The Enlarged Board confirmed that an invasive step such as in the referred case did indeed constitute "treatment by surgery", because:
- It represents a substantial physical intervention on the body which
- requires professional medical expertise to be carried out and
- entails a health risk even when carried out with the required professional care and expertise.
Beyond this, the Enlarged Board declined to address in further detail how "treatment by surgery" should be interpreted.
Accordingly, the claimed method was excluded from patentability because, when carried out, maintaining the life and health of the subject was important and it encompassed an invasive step in accordance with the above criteria.
Would a disclaimer save the claims?
In principle the Enlarged Board ruled that disclaiming the surgical embodiments was allowable but that the overall patentability of any such claim depends on all the requirements of the EPC and the usual conditions for the allowability of disclaimers set out in Decisions G1/03 and G2/03 (see box overleaf). Similarly, the Enlarged Board ruled that, in principle, a claim could be amended to omit a surgical step but that this amendment would also need to satisfy all the requirements of the EPC.
We expect the EPO to be strict in examining patent applications for inventions associated with surgical procedures. The key question is likely to be whether the surgical step is an essential element of the invention. This of course raises the old question of what is "the invention". In Europe, this is probably best answered by considering the test for an inventive step.

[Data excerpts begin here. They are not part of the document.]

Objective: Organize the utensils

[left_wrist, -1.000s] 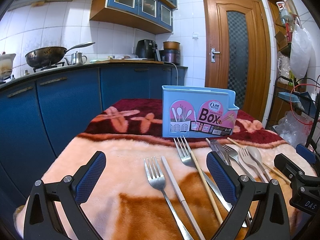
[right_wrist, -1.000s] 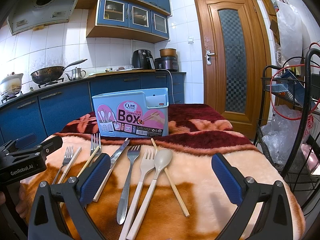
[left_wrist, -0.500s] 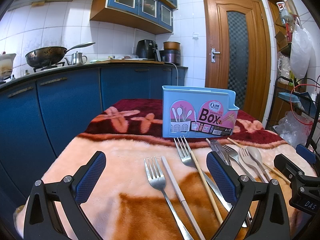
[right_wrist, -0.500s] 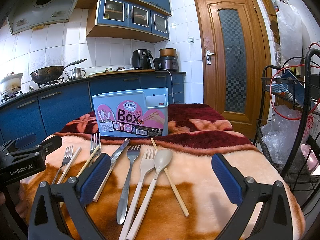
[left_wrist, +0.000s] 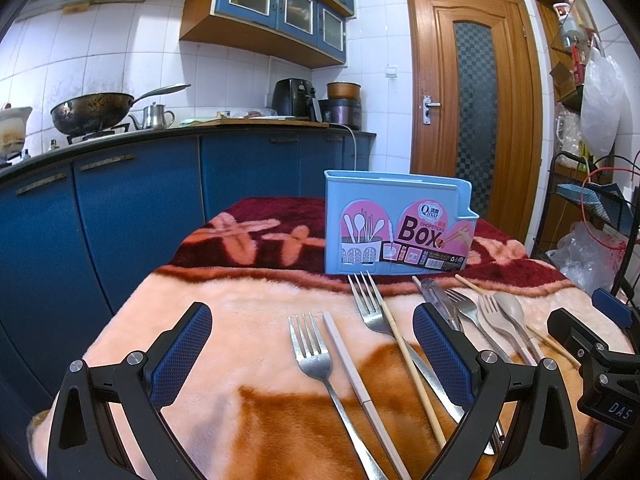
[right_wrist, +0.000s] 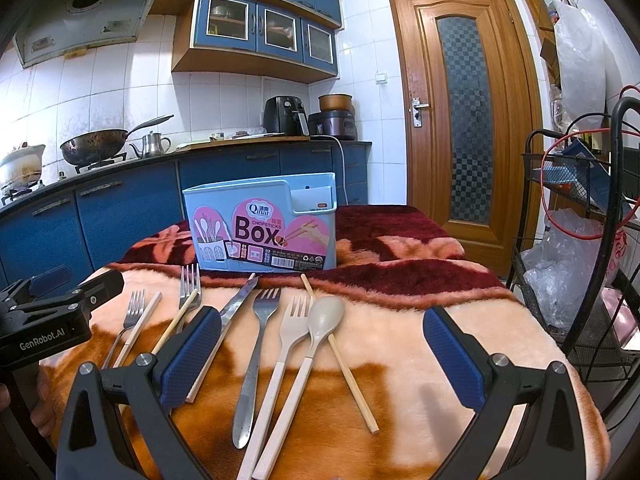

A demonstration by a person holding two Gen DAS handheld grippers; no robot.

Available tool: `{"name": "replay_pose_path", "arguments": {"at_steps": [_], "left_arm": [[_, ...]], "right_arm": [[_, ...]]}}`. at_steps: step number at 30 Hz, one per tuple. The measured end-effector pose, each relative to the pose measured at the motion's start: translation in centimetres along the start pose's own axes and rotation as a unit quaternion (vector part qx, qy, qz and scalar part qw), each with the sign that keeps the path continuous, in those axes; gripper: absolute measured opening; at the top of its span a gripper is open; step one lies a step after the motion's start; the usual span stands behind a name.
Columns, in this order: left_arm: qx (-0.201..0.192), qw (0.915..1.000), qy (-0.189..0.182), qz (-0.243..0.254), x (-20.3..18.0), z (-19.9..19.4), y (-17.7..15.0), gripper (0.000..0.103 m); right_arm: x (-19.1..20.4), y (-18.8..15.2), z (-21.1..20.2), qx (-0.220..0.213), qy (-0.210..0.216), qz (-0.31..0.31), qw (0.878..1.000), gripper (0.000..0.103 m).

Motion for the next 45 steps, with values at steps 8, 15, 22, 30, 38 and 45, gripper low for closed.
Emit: {"name": "replay_pose_path", "arguments": {"at_steps": [8,15,22,30,38,45], "left_arm": [[0.007,1.0,0.003,-0.003,0.1,0.4,0.1,0.1],[0.053,0.9985,-0.009,-0.009,0.5,1.6,0.3,0.1],[0.113,0.9933,0.001,0.024,1.3,2.5,1.4,0.1],[0.211,0.9772,-0.009,0.021,2.3,4.6,1.7,0.09],[0.289,0.9551,-0.065,0.009,1.3,6.6,0.7,0.067],[0.321,0.9429,-0.087,-0.005,1.2,8.1,0.8,0.054]], "right_arm": [[-0.1,-0.1,0.0,0.011,0.001,0.005,1.0,0.103],[-0.2,0.6,0.7,0.067,0.015,-0.005,0.998,0.103],[-0.5,2.7,1.2,0.135,0.02,-0.031,0.99,0.103],[-2.0,4.1,4.3,0.242,0.013,-0.019,0.97,0.078],[-1.7,3.9,6.6,0.314,0.054,-0.012,0.948,0.054],[-1.3,3.6,8.2,0.343,0.066,-0.016,0.937,0.049]]}}
Point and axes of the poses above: each gripper's, at about its wrist camera, not at the fingertips, and z roughly the way its jaws point, x to its left, y to its top, the point moved 3 cm from there along z, roughly the way its jaws point, and after that the axes turned 6 degrees about x, right-handed, at the moved point
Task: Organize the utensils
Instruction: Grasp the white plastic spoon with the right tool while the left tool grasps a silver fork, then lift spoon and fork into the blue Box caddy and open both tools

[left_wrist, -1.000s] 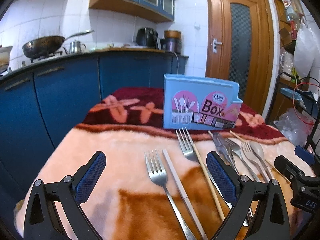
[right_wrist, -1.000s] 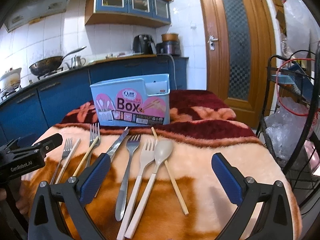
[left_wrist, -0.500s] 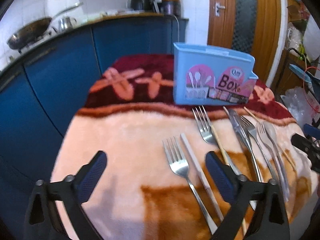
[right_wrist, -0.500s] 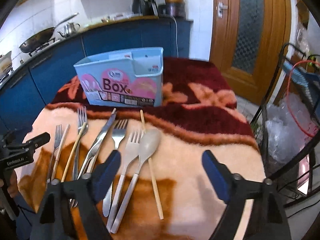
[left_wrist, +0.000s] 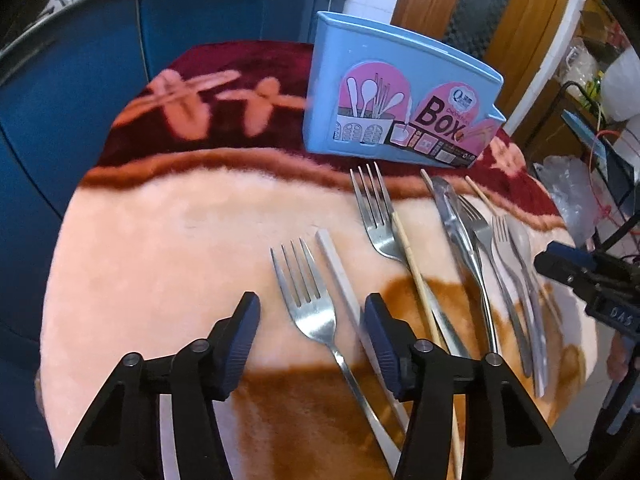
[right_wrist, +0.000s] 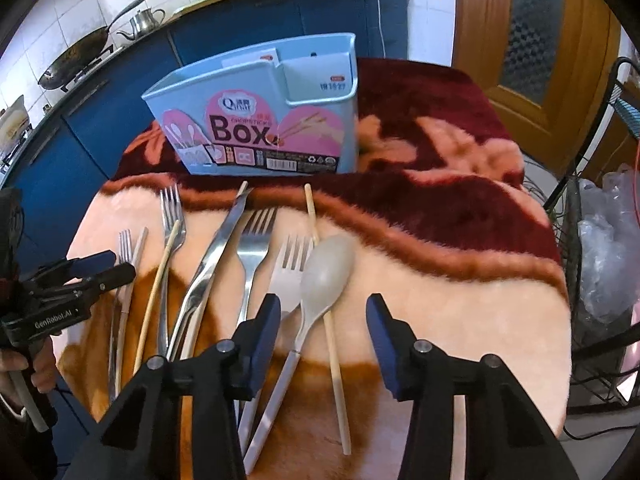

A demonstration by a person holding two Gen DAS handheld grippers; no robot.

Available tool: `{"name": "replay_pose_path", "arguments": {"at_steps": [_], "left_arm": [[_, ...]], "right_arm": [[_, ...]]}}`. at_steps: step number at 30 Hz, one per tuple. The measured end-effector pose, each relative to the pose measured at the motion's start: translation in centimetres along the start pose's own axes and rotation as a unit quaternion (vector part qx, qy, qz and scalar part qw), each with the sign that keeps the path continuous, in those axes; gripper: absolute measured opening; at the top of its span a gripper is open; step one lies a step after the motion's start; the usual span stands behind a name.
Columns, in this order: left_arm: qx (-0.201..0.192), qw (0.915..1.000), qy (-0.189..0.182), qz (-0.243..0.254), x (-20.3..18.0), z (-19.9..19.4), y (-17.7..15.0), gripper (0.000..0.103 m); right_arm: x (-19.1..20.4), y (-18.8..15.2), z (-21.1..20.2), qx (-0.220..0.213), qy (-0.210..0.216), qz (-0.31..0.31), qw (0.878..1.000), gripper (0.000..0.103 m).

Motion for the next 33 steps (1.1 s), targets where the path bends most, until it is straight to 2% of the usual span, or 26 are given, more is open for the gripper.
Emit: {"name": "replay_pose_path", "arguments": {"at_steps": [5,10,12,15,17,19,22,29,33], "left_arm": [[0.002,1.0,-0.004,-0.002,0.1,0.5,0.7,0.053],[-0.003,0.9999,-0.009,0.003,0.3,0.5,0.9,0.053],[-0.003,0.9999,-0.014,-0.003,0.9,0.3,0.9,0.052],[-0.002,0.9997,-0.021,-0.012,1.5,0.2,1.1,0.049],[-0.002,0.9992,-0.036,-0.016,1.6,0.4,1.3,0.044],[-0.009,0.9984,-0.053,-0.017,1.6,0.4,1.4,0.027],[-0.016,0.9971,-0.072,-0.019,1.6,0.4,1.3,0.01],[-0.056,0.9936,-0.096,-0.018,1.4,-1.1,0.9,0.001],[-0.123,0.9893,-0.078,0.003,0.6,-4.3,0.8,0.001]], "right_arm": [[-0.1,0.6,1.6,0.017,0.004,0.003,1.0,0.049],[-0.1,1.4,2.3,0.01,0.015,0.007,1.0,0.049],[-0.1,1.5,2.3,0.005,0.019,0.008,1.0,0.046],[-0.4,1.7,2.4,-0.002,0.025,0.013,1.0,0.033],[-0.6,1.7,2.4,-0.005,0.038,0.023,0.999,0.033],[-0.9,1.7,2.3,-0.011,0.049,0.031,0.998,0.032],[-1.0,1.5,1.7,-0.025,0.056,0.032,0.998,0.031],[-0.5,1.1,-0.3,-0.074,0.075,0.027,0.994,0.03],[0.1,0.8,-2.3,-0.121,0.074,0.017,0.99,0.03]]}}
Point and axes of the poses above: each gripper's, at about its wrist camera, not at the fingertips, and z roughly the way its jaws point, x to its left, y to its top, the point moved 3 cm from there along z, roughly the way its jaws point, and after that the axes turned 6 degrees about x, right-handed, at the moved point
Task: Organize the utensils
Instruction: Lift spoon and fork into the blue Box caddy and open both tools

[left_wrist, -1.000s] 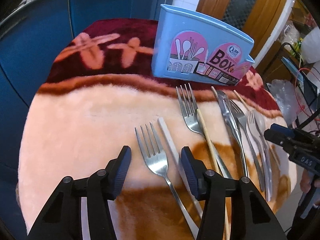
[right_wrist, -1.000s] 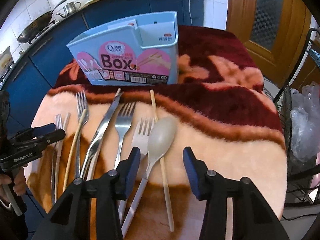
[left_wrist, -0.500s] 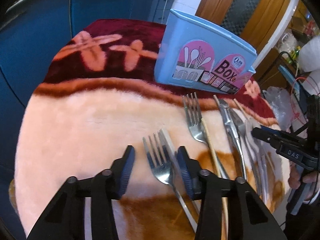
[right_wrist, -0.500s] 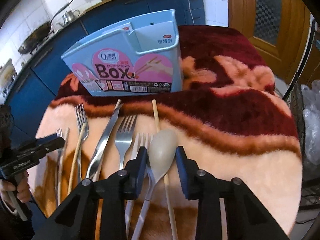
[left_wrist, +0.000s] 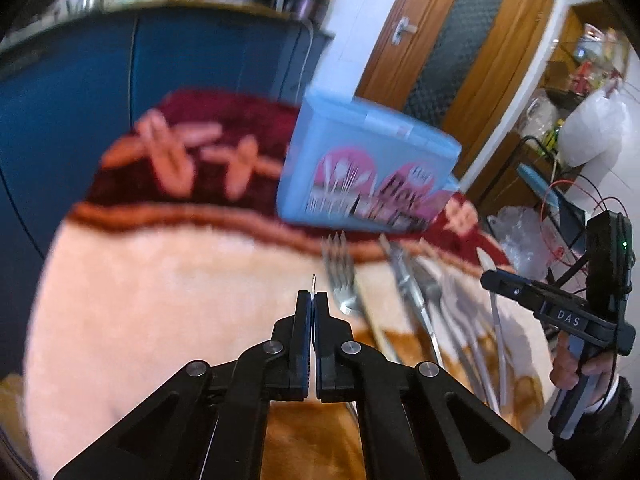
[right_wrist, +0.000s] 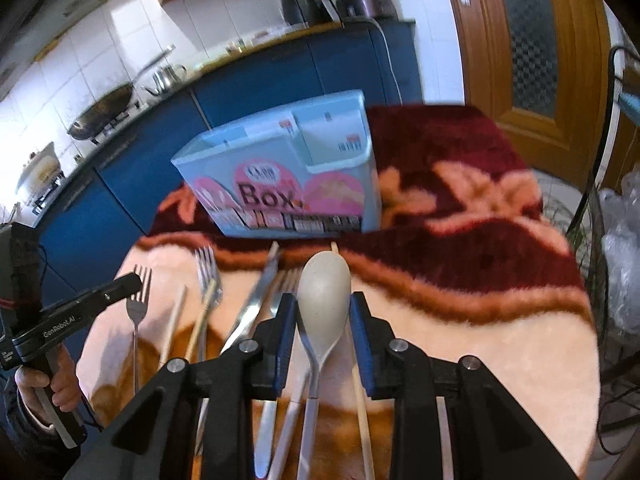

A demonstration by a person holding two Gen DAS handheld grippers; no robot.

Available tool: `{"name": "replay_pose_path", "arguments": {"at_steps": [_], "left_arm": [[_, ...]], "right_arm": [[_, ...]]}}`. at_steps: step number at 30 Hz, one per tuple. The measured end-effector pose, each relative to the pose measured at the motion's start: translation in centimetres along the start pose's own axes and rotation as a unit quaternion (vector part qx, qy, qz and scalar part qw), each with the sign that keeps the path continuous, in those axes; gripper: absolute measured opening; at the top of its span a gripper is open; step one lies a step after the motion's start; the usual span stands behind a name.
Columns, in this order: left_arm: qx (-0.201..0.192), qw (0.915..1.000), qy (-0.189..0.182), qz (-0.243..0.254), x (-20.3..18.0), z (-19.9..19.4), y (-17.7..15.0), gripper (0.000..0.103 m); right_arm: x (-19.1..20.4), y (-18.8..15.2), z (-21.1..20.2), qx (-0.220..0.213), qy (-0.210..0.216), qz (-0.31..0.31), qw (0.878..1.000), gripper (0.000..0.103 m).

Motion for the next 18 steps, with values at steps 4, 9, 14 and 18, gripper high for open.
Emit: {"name": "replay_pose_path", "arguments": {"at_steps": [4,9,14,18], "left_arm": [[-0.062,0.9975,0.025,0.023,-1.2,-3.0,1.1,0.001],[-0.147,0.9878,0.043,0.03,-2.2,-7.0,3.2,0.001],[-0.205,0.9758,0.064,0.04,-3.0,-9.9,6.0,0.001],[-0.241,0.9653,0.086,0.051,-4.0,-11.1,9.1,0.001]], "right_arm": [[0.8,0.4,-2.2,-0.053,-0.006,-0.009,0.999,0.03],[1.8,1.0,-5.0,-0.121,-0.024,-0.023,0.992,0.03],[2.4,2.0,-6.7,-0.17,-0.04,-0.031,0.984,0.03],[2.6,3.4,-7.3,-0.183,-0.04,-0.035,0.982,0.03]]}}
Point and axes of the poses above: each gripper's, at about its wrist camera, not at the fingertips, and z roughly the way its jaws point, x to its left, y to its top, the point moved 3 cm from there along z, roughly the way its jaws point, and after that the axes turned 6 degrees about x, right-handed, at the moved point
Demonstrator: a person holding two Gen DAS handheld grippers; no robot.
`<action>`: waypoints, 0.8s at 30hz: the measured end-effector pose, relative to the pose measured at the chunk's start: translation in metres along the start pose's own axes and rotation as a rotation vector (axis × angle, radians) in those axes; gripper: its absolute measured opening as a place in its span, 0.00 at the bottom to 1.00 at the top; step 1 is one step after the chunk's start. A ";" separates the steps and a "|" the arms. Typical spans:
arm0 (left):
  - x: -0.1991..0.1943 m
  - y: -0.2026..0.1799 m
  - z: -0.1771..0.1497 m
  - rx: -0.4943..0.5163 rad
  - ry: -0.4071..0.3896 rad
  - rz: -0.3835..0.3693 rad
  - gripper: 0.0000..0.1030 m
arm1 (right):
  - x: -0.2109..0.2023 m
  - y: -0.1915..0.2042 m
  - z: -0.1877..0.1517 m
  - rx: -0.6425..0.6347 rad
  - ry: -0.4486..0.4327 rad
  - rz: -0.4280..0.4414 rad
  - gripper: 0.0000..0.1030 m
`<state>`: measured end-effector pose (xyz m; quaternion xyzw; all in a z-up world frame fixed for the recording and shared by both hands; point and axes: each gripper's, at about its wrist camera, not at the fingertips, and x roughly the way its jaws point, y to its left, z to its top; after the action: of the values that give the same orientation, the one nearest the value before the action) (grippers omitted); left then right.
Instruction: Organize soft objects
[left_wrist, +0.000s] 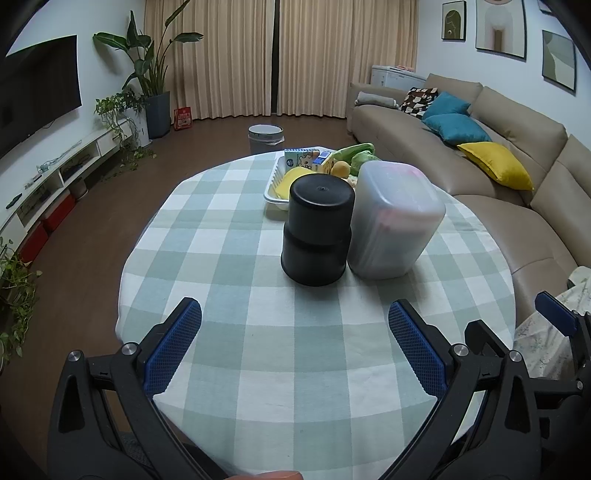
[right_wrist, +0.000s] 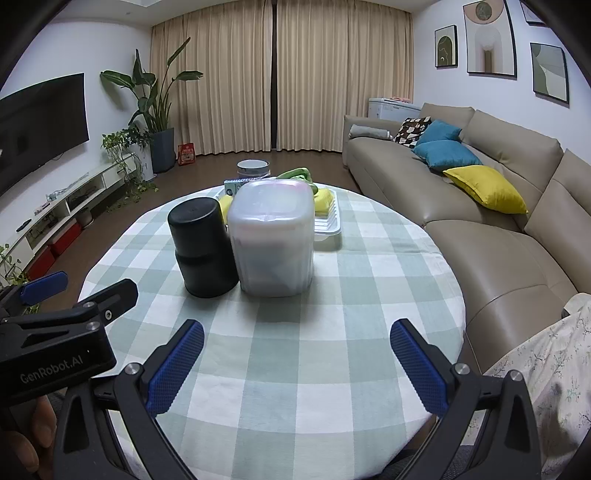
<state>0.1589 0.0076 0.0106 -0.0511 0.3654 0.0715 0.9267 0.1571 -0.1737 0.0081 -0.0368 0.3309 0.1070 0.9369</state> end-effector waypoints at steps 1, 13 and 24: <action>0.000 0.000 0.000 -0.001 -0.001 -0.001 1.00 | 0.000 0.000 0.000 -0.001 0.000 0.000 1.00; -0.001 -0.001 0.000 0.001 -0.002 0.001 1.00 | -0.001 0.000 0.000 -0.002 0.000 -0.001 1.00; 0.001 0.000 -0.005 0.002 -0.009 0.014 1.00 | -0.001 0.000 0.001 -0.002 0.002 -0.004 1.00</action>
<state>0.1562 0.0070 0.0064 -0.0474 0.3614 0.0780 0.9279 0.1568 -0.1742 0.0092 -0.0383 0.3315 0.1053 0.9368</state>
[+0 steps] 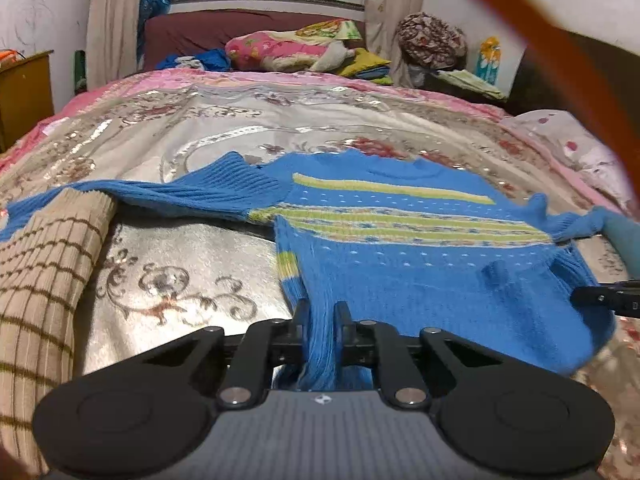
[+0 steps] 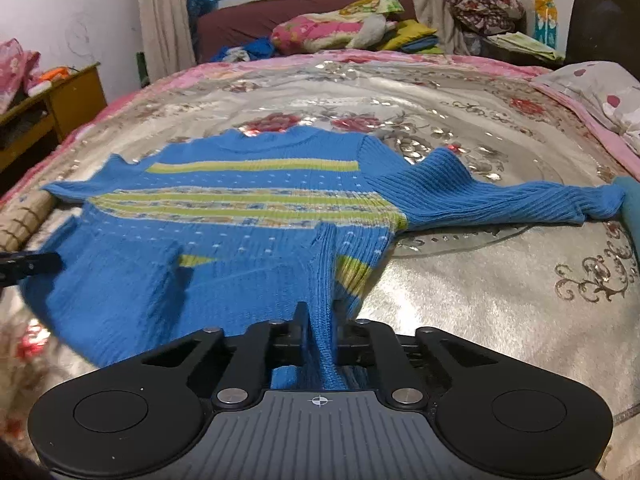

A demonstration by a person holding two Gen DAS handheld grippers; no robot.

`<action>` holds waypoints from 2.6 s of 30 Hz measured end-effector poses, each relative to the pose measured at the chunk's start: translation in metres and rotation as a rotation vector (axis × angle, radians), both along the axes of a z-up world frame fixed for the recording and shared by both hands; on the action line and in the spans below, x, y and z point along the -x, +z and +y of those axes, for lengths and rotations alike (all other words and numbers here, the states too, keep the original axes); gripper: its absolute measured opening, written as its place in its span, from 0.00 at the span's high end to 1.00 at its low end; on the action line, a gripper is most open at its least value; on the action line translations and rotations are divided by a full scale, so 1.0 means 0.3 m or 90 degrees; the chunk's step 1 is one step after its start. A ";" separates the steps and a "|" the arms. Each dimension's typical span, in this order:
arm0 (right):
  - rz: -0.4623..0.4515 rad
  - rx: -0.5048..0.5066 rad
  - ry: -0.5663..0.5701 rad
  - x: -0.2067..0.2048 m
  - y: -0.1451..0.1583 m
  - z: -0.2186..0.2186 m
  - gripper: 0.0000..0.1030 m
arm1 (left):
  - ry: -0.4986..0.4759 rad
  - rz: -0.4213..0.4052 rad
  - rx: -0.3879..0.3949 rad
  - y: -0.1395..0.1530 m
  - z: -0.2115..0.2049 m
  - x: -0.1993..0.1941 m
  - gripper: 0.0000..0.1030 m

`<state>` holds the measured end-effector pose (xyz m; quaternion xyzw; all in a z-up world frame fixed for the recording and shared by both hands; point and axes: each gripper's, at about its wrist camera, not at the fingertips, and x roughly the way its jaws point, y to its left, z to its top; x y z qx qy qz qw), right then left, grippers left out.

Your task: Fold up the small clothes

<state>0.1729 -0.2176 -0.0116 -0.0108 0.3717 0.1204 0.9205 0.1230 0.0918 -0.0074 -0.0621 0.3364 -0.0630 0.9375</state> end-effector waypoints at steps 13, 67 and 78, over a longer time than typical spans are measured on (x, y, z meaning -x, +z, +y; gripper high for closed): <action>-0.049 -0.014 0.113 0.259 0.107 -0.060 0.95 | -0.069 -0.008 0.033 0.044 0.028 0.216 0.86; -0.041 0.016 0.122 0.482 0.090 -0.030 0.73 | -0.078 -0.043 -0.033 0.092 -0.049 0.444 0.58; -0.071 0.099 0.113 0.342 -0.026 0.092 0.36 | -0.093 -0.033 -0.237 -0.043 -0.256 0.353 0.24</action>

Under the problem-and-solution approach to the assessment of inventive step as used by the EPO, an inventive step involves a solution to a technical problem which results in a new and unexpected technical effect. Accordingly, for any new system the first step is to identify novel features which may satisfy the requirement for an inventive step. For these novel features, there are three different scenarios:
(1) The novel feature does not involve surgical step;
(2) The novel feature may involve a surgical step; and
(3) The novel feature must involve a surgical step.
In scenarios (1) and (2), it should be possible to avoid or overcome a "treatment by surgery" objection with a well-drafted specification. Particular care should be taken when drafting the specification to identify the technical problem being addressed and the solution to that technical problem. Care should also be taken not to include any wording which may imply that a surgical step is either essential to the solution or may form part of the solution. In scenario (2), care should be taken to give examples not involving a surgical step and to provide basis for a disclaimer in case that should be necessary.
In scenario (3), patent protection will be difficult to achieve. Nevertheless, given that the Enlarged Board has suggested that the term "treatment by surgery" may not cover safe and routine invasive techniques, thought should be given to different ways of performing the surgical step and whether it is arguable that any of those ways does not constitute "treatment by surgery".